> _What this task involves_
This exercise calls for every line of the data below with the string "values" in it.

> _Available data_

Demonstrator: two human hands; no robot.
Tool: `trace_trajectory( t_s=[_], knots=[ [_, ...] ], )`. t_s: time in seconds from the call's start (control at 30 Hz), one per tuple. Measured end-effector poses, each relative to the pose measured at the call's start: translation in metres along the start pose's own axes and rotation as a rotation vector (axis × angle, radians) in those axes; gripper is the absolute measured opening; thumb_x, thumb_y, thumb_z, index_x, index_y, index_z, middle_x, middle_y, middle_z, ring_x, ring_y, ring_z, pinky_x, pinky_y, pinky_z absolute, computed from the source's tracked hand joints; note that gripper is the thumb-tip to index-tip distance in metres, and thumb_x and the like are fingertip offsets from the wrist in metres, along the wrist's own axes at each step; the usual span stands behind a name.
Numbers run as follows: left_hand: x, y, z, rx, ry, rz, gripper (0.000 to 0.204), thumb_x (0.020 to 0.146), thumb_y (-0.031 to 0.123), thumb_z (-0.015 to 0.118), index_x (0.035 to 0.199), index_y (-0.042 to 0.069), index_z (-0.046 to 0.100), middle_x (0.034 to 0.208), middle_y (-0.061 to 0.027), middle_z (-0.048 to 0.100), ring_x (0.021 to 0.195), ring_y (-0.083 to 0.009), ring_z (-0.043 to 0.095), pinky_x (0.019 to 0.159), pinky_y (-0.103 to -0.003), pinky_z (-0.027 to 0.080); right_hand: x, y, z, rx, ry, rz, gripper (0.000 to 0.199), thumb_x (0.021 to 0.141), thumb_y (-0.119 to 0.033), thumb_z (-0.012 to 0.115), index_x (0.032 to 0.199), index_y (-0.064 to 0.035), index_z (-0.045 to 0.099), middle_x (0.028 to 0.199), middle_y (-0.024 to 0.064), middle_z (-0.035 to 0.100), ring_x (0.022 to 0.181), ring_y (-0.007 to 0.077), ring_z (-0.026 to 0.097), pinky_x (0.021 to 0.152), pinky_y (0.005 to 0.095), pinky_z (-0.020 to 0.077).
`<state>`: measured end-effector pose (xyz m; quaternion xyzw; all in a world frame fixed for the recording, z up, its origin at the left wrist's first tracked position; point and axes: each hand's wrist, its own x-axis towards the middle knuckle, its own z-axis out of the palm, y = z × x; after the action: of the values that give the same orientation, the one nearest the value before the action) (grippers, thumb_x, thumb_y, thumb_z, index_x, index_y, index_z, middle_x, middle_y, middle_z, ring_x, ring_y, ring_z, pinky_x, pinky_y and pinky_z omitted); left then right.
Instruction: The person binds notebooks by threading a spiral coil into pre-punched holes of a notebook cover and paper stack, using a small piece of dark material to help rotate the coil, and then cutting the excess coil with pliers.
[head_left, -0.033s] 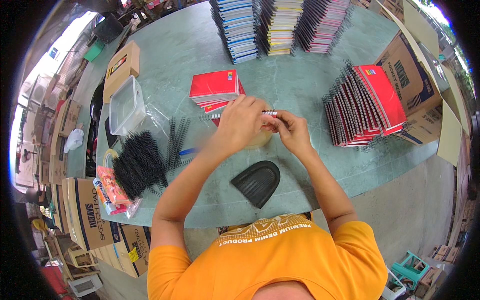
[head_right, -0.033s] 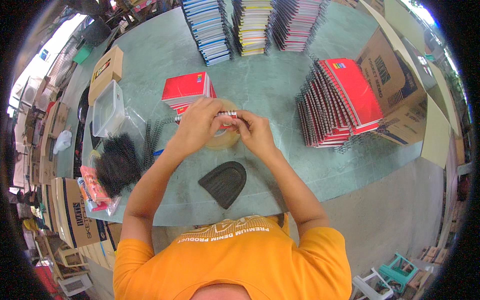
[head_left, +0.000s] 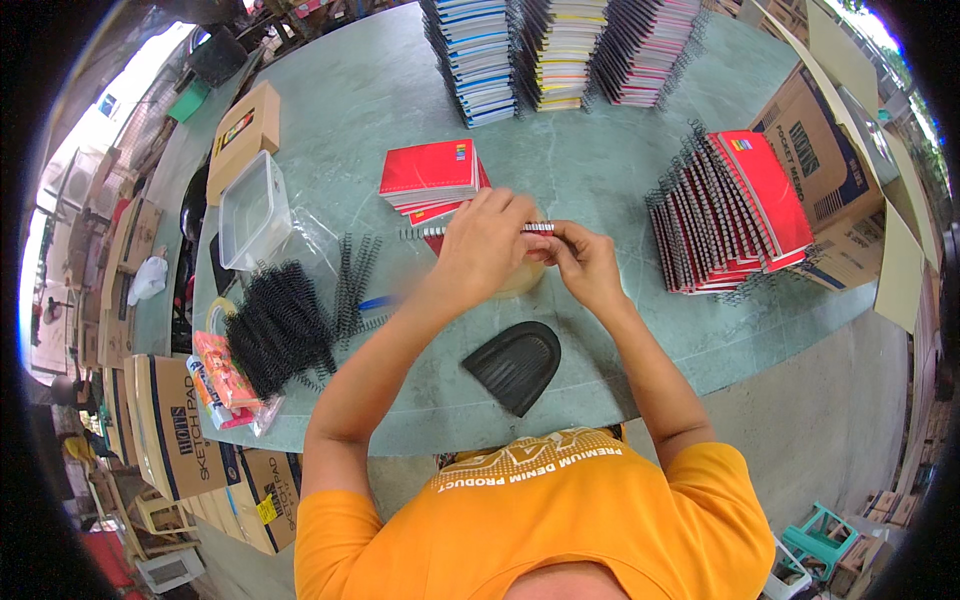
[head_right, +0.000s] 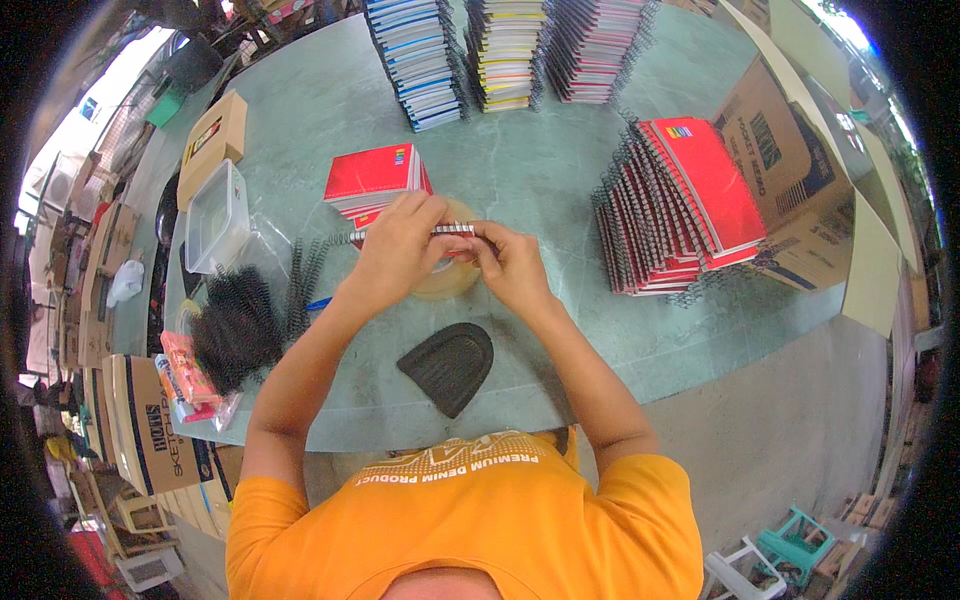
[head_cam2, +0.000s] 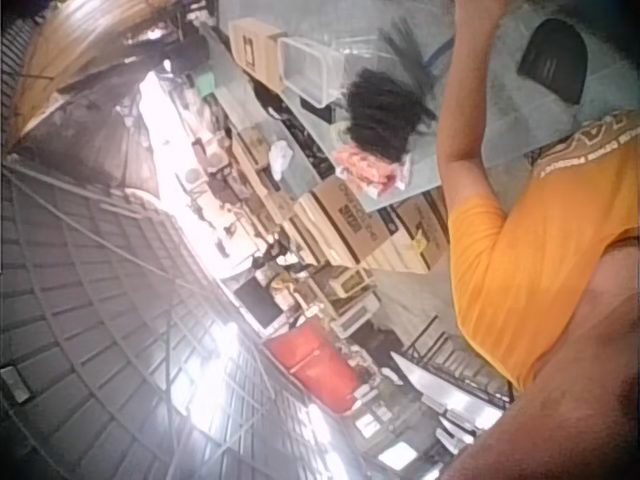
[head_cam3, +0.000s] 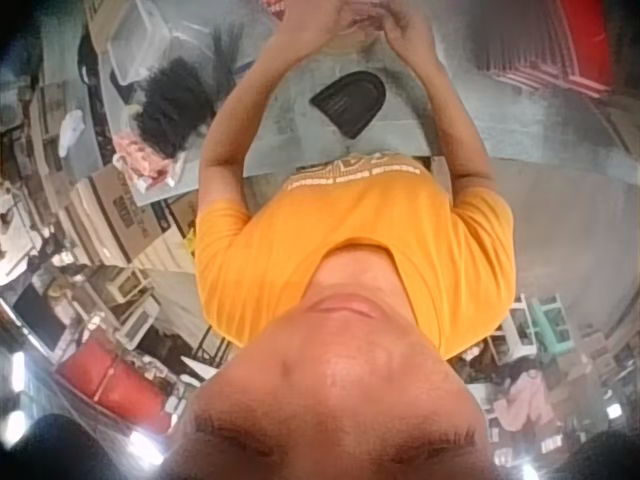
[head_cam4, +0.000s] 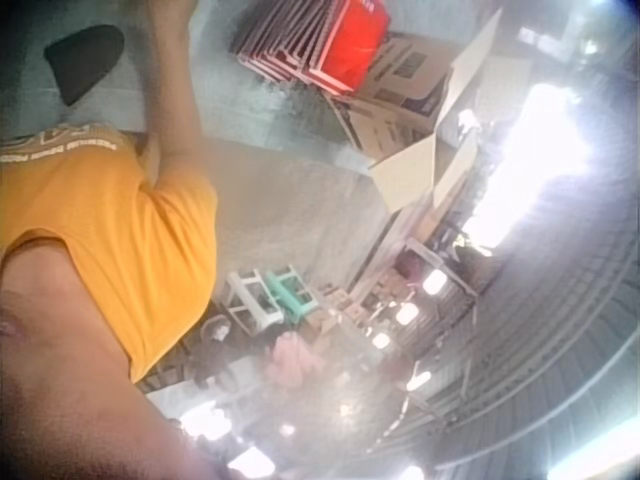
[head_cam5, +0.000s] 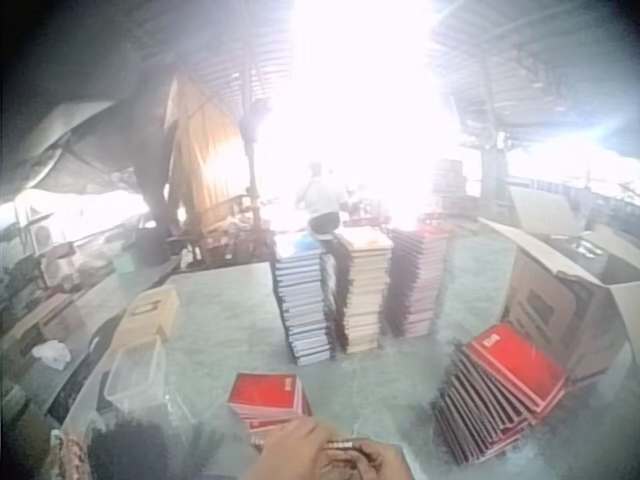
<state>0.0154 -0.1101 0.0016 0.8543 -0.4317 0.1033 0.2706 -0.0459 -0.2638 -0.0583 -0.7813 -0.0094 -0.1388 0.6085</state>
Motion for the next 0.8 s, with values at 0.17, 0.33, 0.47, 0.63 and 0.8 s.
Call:
trace_trajectory(
  t_s=[0.17,0.33,0.47,0.63,0.8],
  knots=[
    [0.001,0.003,0.007,-0.067,0.068,0.063,0.02,0.078,0.018,0.065,0.092,0.004,0.062,0.094,-0.0122,0.062,0.092,-0.0311,0.056,0.078,-0.04,0.045,0.0,-0.003,-0.002,-0.072,0.006,-0.011,0.014,0.085,-0.003,0.056,0.097,-0.0002,0.064,0.074,0.0126,0.067,0.067,0.016,0.067,0.059,0.0276,0.0505],
    [0.002,0.001,0.011,-0.149,0.026,0.094,0.016,0.073,0.011,0.065,0.086,0.002,0.061,0.094,-0.012,0.062,0.092,-0.0313,0.057,0.079,-0.039,0.045,-0.001,0.004,0.0,-0.105,0.018,-0.073,0.013,0.083,-0.002,0.057,0.095,0.0003,0.063,0.074,0.0142,0.066,0.067,0.0188,0.067,0.06,0.0283,0.0506],
    [0.002,0.009,0.01,-0.152,-0.048,-0.018,0.018,0.068,0.007,0.066,0.085,0.003,0.061,0.093,-0.0124,0.061,0.091,-0.032,0.057,0.08,-0.039,0.044,-0.008,0.004,-0.001,-0.186,0.044,-0.133,0.015,0.082,-0.001,0.058,0.095,0.001,0.062,0.076,0.0155,0.066,0.069,0.0214,0.067,0.06,0.0297,0.0508],
    [-0.012,0.002,-0.003,-0.03,0.054,0.021,0.024,0.067,0.006,0.067,0.09,0.007,0.06,0.093,-0.0117,0.061,0.09,-0.0314,0.057,0.079,-0.041,0.043,-0.009,-0.015,-0.003,-0.171,-0.034,-0.063,0.023,0.081,-0.001,0.062,0.104,-0.0013,0.062,0.079,0.0117,0.067,0.07,0.0169,0.067,0.065,0.0294,0.0525],
    [-0.028,0.0,-0.03,0.329,-0.456,-0.082,0.038,0.068,0.008,0.067,0.105,0.01,0.06,0.106,-0.0106,0.059,0.102,-0.0292,0.054,0.085,-0.04,0.043,-0.012,-0.03,-0.013,-0.54,0.042,-0.494,0.034,0.076,-0.002,0.063,0.109,-0.0079,0.062,0.092,0.0116,0.066,0.079,0.0273,0.064,0.072,0.0372,0.0509]
  ],
)
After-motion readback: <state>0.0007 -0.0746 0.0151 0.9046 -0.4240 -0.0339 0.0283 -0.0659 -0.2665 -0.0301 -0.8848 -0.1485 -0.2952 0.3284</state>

> _Response_
`<state>`: measured end-effector pose (xyz m; quaternion xyzw; all in a world frame fixed for the recording, z up, its origin at the left wrist's first tracked position; point and axes: each hand's wrist, its own x-axis towards the middle knuckle, its own z-axis out of the palm, y = z × x; after the action: of the values that give the same orientation, the one nearest the value before the action) (grippers, thumb_x, thumb_y, thumb_z, index_x, index_y, index_z, middle_x, middle_y, middle_z, ring_x, ring_y, ring_z, pinky_x, pinky_y and pinky_z omitted); left then right.
Motion for the next 0.8 s, with values at 0.17, 0.33, 0.47, 0.63 and 0.8 s.

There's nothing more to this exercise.